== EXERCISE DATA ==
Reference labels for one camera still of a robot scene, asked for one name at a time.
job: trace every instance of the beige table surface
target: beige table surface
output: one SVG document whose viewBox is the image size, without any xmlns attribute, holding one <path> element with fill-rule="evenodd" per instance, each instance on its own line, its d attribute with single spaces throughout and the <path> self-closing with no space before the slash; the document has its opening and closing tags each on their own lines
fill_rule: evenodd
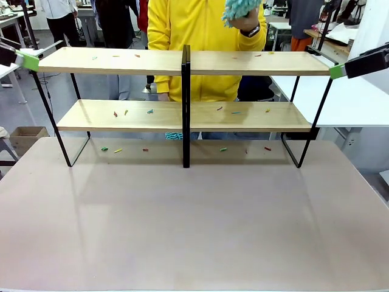
<svg viewBox="0 0 389 292">
<path fill-rule="evenodd" d="M 301 169 L 279 141 L 191 153 L 184 170 L 179 141 L 93 139 L 70 169 L 40 139 L 0 181 L 0 287 L 389 288 L 389 210 L 334 144 Z"/>
</svg>

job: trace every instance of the red clothing
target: red clothing
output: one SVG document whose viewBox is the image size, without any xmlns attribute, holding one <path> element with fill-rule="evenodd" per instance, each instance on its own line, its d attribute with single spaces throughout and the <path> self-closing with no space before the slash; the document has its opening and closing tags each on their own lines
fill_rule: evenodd
<svg viewBox="0 0 389 292">
<path fill-rule="evenodd" d="M 293 52 L 303 52 L 306 46 L 312 44 L 313 38 L 305 38 L 303 40 L 299 40 L 297 38 L 292 37 L 291 42 L 291 51 Z"/>
<path fill-rule="evenodd" d="M 147 6 L 148 0 L 137 0 L 139 1 L 139 17 L 137 19 L 138 27 L 141 31 L 147 33 L 148 27 L 148 16 L 147 16 Z"/>
</svg>

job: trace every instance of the shelf board
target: shelf board
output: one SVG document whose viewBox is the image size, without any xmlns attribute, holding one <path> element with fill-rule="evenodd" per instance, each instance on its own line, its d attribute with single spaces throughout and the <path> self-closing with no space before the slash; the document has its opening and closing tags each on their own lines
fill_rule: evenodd
<svg viewBox="0 0 389 292">
<path fill-rule="evenodd" d="M 290 102 L 193 102 L 191 131 L 307 132 L 311 129 Z"/>
<path fill-rule="evenodd" d="M 197 51 L 190 66 L 192 75 L 329 75 L 329 67 L 307 52 Z"/>
<path fill-rule="evenodd" d="M 181 76 L 181 59 L 179 50 L 63 47 L 40 61 L 39 72 Z"/>
<path fill-rule="evenodd" d="M 181 132 L 177 102 L 78 100 L 58 122 L 61 131 Z M 194 102 L 191 131 L 307 132 L 311 125 L 289 102 Z"/>
<path fill-rule="evenodd" d="M 180 76 L 181 61 L 178 50 L 63 47 L 41 60 L 39 71 Z M 329 68 L 307 52 L 194 51 L 191 74 L 314 76 L 329 75 Z"/>
<path fill-rule="evenodd" d="M 177 102 L 83 99 L 57 126 L 60 131 L 181 132 L 181 112 Z"/>
</svg>

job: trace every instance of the white table
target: white table
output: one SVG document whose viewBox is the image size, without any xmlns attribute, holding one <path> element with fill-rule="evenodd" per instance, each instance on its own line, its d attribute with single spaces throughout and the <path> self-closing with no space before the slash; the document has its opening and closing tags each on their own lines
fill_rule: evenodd
<svg viewBox="0 0 389 292">
<path fill-rule="evenodd" d="M 46 52 L 47 50 L 51 49 L 52 47 L 54 47 L 56 44 L 59 44 L 60 42 L 62 42 L 62 41 L 57 41 L 55 44 L 52 44 L 48 47 L 45 47 L 44 49 L 33 50 L 33 49 L 28 49 L 28 48 L 22 48 L 21 51 L 37 57 L 37 56 L 43 54 L 44 52 Z M 5 77 L 6 75 L 8 75 L 10 77 L 12 87 L 16 90 L 16 98 L 18 99 L 18 102 L 20 104 L 25 104 L 25 103 L 27 103 L 27 101 L 24 98 L 22 89 L 20 88 L 18 80 L 16 79 L 16 76 L 14 73 L 14 71 L 18 68 L 19 68 L 19 66 L 16 64 L 13 64 L 13 63 L 9 67 L 4 66 L 4 65 L 0 65 L 0 79 Z"/>
<path fill-rule="evenodd" d="M 18 34 L 18 38 L 19 38 L 19 42 L 20 42 L 20 45 L 22 47 L 25 47 L 24 45 L 24 40 L 23 40 L 23 36 L 22 36 L 22 33 L 20 31 L 20 26 L 19 26 L 19 23 L 18 23 L 18 18 L 19 17 L 24 17 L 24 13 L 23 12 L 18 12 L 18 13 L 14 13 L 12 12 L 9 8 L 5 10 L 5 12 L 2 14 L 2 15 L 8 15 L 8 14 L 16 14 L 16 16 L 14 17 L 11 17 L 9 19 L 6 19 L 6 20 L 2 20 L 0 21 L 0 36 L 3 37 L 3 34 L 2 34 L 2 28 L 3 27 L 6 27 L 6 26 L 11 26 L 11 25 L 14 25 L 15 28 L 16 28 L 16 32 Z"/>
<path fill-rule="evenodd" d="M 319 57 L 326 64 L 332 64 Z M 296 77 L 272 76 L 284 96 L 292 97 Z M 300 77 L 294 104 L 313 123 L 329 77 Z M 389 127 L 389 96 L 362 77 L 335 79 L 328 93 L 317 126 L 352 128 L 343 147 L 353 142 L 363 127 Z"/>
<path fill-rule="evenodd" d="M 275 35 L 274 35 L 274 44 L 272 51 L 275 51 L 275 45 L 277 44 L 277 38 L 278 38 L 278 31 L 279 30 L 291 30 L 292 27 L 289 25 L 289 23 L 269 23 L 269 26 L 272 26 L 275 28 Z"/>
</svg>

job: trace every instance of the jeans
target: jeans
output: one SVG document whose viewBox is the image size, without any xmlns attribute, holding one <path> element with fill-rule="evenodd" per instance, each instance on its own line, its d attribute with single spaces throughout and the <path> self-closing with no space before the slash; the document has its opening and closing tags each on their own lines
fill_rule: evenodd
<svg viewBox="0 0 389 292">
<path fill-rule="evenodd" d="M 111 100 L 128 100 L 131 75 L 108 75 L 108 91 Z"/>
<path fill-rule="evenodd" d="M 227 132 L 201 132 L 201 137 L 203 140 L 226 140 Z M 197 140 L 199 138 L 200 132 L 190 133 L 191 140 Z"/>
</svg>

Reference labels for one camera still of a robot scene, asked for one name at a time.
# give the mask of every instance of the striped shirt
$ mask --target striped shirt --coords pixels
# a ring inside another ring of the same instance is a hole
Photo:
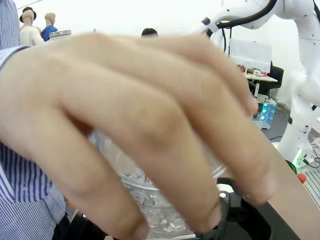
[[[0,0],[0,71],[26,48],[18,46],[19,32],[16,5]],[[44,172],[0,143],[0,240],[51,240],[65,209],[64,196]]]

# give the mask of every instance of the green object
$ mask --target green object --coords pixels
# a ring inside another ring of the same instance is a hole
[[[292,169],[292,171],[294,172],[295,175],[297,175],[297,168],[295,167],[295,165],[292,164],[292,162],[285,160],[286,163],[289,165],[289,167]]]

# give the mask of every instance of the white monitor
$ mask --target white monitor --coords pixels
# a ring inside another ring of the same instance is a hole
[[[254,41],[230,40],[230,58],[248,69],[270,73],[272,47]]]

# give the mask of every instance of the hand
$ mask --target hand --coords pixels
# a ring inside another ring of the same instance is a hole
[[[18,52],[0,72],[0,141],[35,161],[118,239],[142,239],[148,227],[89,144],[93,129],[136,160],[189,226],[206,232],[219,222],[219,194],[193,131],[261,204],[275,190],[269,159],[282,159],[249,120],[256,110],[240,71],[200,36],[80,35]]]

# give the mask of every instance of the black chair
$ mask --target black chair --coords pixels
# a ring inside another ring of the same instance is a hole
[[[261,81],[259,94],[266,95],[270,98],[270,90],[271,89],[279,89],[282,85],[282,79],[284,77],[284,70],[280,67],[273,66],[271,62],[270,73],[268,73],[270,78],[278,80],[278,82],[267,82]]]

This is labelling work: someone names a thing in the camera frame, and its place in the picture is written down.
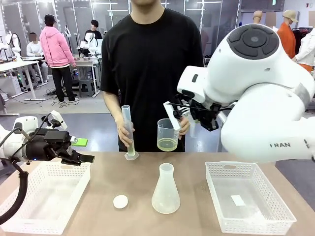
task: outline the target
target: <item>plastic storage basket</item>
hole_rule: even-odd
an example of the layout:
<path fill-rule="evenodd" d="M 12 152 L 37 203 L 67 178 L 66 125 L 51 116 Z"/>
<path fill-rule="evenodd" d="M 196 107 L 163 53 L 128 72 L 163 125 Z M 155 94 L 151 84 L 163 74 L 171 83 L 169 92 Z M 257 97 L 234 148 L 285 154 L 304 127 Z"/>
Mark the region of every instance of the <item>plastic storage basket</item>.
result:
<path fill-rule="evenodd" d="M 206 162 L 223 233 L 285 235 L 296 219 L 255 163 Z"/>
<path fill-rule="evenodd" d="M 5 232 L 61 235 L 90 180 L 90 164 L 43 162 L 30 173 L 28 191 L 18 212 L 1 225 Z M 0 206 L 14 203 L 18 188 Z"/>

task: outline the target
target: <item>white paper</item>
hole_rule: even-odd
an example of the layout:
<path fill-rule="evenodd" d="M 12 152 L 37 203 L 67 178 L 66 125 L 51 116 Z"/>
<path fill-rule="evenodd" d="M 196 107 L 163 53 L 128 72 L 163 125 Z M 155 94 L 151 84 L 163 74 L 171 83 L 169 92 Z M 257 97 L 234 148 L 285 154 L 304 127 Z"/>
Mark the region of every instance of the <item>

== YOUR GOAL ==
All lines from the opening of the listing above through the line that contains "target: beige table surface" should be given again exactly, and nothing more.

== EXERCISE ANSWER ==
Reference labels for one camera still of a robot scene, asked for one name at a time.
job: trace every instance of the beige table surface
target: beige table surface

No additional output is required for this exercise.